AIM OF THE TASK:
Below are records. Copy every line with "that" in it.

Extracted data entries:
::::::
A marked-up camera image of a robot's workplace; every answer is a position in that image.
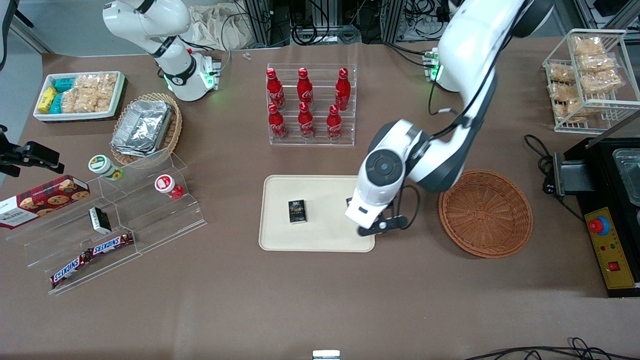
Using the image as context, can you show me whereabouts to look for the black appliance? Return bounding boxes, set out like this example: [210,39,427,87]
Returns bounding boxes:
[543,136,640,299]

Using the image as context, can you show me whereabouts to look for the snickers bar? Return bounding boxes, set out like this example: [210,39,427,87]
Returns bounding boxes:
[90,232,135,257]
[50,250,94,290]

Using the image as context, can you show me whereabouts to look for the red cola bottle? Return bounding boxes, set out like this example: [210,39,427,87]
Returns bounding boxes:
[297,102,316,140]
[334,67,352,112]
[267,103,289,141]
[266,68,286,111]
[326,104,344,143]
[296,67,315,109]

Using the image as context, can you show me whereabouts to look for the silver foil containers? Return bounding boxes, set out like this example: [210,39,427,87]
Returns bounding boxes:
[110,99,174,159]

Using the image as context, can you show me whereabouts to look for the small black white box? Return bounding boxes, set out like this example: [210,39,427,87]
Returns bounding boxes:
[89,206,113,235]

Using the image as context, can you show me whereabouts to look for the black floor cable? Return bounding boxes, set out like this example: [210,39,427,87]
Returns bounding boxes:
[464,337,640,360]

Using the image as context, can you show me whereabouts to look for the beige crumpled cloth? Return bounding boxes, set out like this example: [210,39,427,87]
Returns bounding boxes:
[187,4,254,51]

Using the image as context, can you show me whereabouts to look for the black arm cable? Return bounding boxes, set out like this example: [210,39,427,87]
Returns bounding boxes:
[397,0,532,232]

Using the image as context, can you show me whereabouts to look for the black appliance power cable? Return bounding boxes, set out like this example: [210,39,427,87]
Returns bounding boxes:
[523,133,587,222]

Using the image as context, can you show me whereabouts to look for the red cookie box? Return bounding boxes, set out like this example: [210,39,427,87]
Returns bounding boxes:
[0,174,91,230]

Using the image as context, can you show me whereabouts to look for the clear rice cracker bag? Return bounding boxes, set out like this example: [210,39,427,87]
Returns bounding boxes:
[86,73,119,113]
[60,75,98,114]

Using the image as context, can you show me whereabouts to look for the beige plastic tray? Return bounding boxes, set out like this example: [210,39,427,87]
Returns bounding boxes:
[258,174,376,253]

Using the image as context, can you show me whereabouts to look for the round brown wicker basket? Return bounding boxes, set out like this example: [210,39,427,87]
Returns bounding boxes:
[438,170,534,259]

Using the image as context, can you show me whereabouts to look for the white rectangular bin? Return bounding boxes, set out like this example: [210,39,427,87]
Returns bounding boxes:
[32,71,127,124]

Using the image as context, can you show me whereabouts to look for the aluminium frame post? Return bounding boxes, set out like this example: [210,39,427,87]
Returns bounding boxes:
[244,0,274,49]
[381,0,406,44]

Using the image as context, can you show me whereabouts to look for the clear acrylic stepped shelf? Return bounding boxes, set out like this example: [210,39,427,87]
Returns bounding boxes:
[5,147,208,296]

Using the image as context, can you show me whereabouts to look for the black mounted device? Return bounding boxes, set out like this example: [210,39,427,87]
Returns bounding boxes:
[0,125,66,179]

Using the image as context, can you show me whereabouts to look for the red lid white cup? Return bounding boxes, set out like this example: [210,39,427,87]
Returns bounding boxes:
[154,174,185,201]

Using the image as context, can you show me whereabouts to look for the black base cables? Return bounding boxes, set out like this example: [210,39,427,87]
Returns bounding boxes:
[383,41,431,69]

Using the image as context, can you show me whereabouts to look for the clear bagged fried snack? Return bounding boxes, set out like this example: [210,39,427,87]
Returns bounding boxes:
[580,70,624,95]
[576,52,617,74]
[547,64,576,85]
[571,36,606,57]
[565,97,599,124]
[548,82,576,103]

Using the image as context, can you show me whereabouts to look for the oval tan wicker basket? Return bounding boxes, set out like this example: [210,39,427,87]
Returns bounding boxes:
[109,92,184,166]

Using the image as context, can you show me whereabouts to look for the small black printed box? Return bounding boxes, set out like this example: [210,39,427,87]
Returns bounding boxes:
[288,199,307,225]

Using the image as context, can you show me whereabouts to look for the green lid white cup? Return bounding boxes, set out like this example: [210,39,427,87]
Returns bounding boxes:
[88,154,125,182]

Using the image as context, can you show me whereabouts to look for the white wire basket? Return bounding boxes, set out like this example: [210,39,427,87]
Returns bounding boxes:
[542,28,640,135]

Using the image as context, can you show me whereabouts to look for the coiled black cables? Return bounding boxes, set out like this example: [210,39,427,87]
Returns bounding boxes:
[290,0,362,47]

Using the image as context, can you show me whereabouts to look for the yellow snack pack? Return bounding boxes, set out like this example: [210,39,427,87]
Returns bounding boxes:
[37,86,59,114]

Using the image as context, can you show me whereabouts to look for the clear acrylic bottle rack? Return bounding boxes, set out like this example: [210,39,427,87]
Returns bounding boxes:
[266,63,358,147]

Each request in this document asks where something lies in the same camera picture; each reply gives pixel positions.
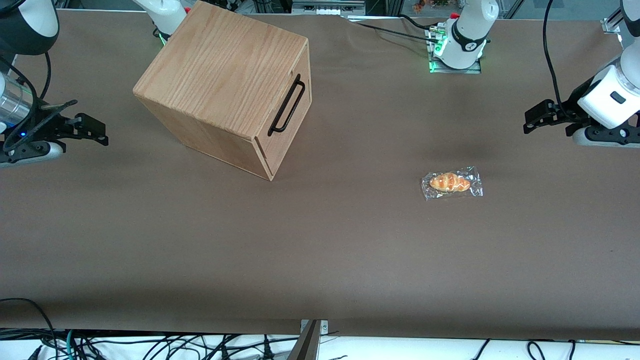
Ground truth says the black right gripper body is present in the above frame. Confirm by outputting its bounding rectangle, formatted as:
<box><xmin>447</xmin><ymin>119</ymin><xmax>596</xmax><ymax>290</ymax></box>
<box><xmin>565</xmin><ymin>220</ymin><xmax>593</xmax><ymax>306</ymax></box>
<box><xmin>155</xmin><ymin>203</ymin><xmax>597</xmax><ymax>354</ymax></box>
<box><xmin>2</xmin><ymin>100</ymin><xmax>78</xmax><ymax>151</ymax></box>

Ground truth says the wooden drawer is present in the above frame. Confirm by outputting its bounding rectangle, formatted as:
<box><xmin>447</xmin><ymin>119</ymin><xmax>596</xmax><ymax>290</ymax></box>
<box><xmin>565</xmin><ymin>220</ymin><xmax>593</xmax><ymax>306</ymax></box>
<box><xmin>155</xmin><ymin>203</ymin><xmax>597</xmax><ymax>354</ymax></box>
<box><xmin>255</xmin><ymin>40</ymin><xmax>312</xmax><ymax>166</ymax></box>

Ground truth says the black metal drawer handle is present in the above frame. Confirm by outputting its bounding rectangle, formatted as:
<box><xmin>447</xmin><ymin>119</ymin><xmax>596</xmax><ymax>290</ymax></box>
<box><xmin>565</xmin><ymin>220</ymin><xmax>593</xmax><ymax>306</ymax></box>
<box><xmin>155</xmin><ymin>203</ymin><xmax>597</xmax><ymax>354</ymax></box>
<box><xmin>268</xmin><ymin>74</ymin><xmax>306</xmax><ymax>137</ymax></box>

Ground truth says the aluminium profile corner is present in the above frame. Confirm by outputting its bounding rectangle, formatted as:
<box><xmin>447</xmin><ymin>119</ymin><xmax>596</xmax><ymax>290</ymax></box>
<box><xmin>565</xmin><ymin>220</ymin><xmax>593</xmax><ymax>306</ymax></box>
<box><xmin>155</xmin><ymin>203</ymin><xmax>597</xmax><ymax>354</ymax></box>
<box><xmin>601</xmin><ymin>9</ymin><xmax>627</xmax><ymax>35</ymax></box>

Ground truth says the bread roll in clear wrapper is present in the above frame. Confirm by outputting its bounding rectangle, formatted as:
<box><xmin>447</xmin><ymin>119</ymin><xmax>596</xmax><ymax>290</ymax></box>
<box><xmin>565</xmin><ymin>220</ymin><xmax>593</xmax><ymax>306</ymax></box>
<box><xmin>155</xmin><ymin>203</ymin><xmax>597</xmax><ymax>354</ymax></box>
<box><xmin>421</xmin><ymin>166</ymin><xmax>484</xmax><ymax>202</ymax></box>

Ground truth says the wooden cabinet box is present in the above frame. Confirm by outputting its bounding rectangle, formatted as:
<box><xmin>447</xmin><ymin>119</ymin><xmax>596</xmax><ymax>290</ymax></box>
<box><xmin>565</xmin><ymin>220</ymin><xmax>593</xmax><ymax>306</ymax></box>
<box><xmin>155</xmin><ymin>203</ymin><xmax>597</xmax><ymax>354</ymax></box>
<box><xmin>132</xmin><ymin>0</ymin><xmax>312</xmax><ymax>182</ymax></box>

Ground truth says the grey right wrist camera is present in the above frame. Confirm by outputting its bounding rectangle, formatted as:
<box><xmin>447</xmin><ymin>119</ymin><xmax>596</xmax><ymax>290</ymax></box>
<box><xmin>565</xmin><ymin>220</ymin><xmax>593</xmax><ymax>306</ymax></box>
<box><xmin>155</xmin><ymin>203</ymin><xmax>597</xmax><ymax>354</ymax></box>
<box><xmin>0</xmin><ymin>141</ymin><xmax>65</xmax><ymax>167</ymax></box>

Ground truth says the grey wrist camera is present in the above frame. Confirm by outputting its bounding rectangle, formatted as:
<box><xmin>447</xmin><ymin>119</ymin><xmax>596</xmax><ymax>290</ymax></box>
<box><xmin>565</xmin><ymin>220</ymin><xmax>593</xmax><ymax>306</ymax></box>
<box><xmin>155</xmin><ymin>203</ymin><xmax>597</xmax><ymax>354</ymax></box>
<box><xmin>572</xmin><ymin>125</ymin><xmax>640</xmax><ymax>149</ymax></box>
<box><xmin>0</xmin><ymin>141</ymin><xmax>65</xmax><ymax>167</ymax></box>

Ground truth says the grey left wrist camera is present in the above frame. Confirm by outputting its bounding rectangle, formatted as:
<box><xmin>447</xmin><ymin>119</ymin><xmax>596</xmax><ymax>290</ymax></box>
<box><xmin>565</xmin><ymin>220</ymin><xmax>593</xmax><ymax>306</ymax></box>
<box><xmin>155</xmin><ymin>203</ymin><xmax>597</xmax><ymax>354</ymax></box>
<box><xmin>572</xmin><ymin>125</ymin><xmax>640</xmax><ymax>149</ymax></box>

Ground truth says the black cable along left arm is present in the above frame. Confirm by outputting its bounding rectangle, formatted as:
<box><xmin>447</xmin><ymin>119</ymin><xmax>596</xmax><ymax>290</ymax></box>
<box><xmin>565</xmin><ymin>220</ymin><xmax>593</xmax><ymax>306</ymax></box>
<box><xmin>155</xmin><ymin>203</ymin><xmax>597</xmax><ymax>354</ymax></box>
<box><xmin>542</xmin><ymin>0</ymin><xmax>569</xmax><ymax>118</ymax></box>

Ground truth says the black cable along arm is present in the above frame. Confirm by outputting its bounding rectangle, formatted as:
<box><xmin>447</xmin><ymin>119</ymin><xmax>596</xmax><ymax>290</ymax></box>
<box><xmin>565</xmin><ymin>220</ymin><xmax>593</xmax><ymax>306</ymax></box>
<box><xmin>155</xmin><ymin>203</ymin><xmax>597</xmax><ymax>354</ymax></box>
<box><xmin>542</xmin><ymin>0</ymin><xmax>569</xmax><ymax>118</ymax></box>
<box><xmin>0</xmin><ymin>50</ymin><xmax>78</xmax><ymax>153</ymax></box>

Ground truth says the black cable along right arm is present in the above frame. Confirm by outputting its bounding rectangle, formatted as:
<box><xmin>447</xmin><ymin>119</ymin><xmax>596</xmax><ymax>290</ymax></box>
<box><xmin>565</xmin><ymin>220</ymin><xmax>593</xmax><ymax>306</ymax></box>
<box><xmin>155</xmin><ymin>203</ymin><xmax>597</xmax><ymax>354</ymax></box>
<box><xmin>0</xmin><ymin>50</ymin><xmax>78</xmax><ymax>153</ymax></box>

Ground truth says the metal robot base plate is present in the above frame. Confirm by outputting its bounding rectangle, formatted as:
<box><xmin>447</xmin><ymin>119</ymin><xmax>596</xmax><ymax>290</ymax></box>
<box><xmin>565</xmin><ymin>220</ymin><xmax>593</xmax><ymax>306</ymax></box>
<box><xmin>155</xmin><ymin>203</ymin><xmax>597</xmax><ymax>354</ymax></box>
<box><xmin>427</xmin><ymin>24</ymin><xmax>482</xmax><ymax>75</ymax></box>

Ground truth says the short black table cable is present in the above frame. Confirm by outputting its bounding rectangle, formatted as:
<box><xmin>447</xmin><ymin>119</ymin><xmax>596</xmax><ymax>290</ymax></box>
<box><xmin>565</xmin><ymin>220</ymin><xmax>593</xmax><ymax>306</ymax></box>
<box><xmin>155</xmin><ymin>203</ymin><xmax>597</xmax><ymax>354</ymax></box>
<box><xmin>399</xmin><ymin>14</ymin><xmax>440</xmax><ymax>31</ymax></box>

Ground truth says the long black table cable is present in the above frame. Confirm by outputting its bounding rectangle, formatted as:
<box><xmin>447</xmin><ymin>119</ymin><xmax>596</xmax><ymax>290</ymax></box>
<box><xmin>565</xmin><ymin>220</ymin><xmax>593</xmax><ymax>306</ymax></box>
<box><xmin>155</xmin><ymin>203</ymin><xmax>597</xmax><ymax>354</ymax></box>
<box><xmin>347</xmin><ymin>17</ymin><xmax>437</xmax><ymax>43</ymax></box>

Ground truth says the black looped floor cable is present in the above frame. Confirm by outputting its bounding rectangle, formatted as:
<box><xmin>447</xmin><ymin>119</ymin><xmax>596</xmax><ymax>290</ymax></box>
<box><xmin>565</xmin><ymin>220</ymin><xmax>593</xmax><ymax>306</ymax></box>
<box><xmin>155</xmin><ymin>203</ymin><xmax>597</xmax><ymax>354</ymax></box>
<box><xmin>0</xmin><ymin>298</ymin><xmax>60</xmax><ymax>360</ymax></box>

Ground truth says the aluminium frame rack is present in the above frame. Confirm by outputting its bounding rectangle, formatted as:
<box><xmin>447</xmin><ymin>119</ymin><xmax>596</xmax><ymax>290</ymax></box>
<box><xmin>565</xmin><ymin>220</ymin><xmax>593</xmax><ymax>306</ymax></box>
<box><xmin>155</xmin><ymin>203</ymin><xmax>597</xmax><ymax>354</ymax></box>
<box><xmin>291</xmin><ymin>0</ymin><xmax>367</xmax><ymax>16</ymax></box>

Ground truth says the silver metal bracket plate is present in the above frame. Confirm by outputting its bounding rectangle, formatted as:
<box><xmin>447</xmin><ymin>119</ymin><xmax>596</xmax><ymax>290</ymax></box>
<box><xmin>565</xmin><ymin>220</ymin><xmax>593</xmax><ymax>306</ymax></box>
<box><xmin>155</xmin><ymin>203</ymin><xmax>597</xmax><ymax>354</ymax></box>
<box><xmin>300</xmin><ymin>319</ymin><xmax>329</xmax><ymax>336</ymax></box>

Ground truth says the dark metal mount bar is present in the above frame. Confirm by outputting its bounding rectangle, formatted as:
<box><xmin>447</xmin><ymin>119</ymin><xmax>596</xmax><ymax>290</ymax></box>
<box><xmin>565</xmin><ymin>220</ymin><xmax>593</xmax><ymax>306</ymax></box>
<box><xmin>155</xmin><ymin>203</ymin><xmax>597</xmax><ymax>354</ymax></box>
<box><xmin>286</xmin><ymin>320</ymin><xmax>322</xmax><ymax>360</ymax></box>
::::::
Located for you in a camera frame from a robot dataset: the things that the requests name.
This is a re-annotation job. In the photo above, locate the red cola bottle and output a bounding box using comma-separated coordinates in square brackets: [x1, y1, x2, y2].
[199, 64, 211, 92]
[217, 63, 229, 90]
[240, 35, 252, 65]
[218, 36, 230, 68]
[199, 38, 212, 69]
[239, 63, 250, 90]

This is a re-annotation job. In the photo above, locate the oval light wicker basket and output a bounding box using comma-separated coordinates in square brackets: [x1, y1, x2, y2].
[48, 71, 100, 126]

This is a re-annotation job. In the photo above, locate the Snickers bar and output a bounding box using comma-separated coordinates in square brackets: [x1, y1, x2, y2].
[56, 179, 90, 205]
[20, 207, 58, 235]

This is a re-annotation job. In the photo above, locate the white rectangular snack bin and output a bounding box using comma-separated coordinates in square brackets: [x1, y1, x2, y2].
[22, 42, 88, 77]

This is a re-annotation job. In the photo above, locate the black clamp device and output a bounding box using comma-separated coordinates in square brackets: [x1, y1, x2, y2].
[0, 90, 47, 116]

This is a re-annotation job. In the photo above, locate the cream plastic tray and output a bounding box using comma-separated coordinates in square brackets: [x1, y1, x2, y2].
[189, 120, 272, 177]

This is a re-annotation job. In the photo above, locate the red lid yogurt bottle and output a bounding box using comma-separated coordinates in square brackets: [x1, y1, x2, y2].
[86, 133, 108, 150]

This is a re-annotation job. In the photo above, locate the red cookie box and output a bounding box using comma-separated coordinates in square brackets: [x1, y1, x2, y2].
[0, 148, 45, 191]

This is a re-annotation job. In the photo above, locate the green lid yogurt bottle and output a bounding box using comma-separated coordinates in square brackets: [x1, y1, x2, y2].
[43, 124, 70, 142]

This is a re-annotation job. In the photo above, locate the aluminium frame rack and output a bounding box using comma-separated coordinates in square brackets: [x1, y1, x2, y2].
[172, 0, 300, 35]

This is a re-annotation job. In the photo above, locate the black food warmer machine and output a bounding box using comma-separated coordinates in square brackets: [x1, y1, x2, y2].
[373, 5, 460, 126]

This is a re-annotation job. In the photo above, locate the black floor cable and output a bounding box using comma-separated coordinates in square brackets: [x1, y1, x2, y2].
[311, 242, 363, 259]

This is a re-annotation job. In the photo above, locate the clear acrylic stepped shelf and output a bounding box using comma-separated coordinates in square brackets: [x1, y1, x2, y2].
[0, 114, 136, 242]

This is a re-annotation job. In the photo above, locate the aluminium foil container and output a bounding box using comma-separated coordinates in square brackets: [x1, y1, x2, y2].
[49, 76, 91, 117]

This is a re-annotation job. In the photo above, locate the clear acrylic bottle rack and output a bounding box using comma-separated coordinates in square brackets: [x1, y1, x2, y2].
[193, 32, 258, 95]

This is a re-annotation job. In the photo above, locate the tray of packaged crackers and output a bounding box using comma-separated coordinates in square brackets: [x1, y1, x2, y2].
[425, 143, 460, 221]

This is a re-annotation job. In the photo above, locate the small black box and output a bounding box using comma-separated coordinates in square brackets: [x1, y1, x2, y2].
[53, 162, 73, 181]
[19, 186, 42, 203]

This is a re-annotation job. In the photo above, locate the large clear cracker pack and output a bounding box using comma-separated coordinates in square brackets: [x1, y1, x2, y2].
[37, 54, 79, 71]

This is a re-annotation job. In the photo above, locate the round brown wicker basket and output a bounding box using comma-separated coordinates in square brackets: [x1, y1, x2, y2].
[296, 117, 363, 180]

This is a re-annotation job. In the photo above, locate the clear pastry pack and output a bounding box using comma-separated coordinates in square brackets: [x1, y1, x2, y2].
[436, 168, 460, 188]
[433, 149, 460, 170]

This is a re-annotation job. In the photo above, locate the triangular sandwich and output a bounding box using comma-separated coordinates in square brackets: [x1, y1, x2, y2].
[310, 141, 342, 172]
::::::
SOLUTION FOR THIS PROBLEM:
A marked-up camera image of a robot's workplace; every answer is a position in that image.
Located for you in a camera frame from a robot dataset: the things that the requests name.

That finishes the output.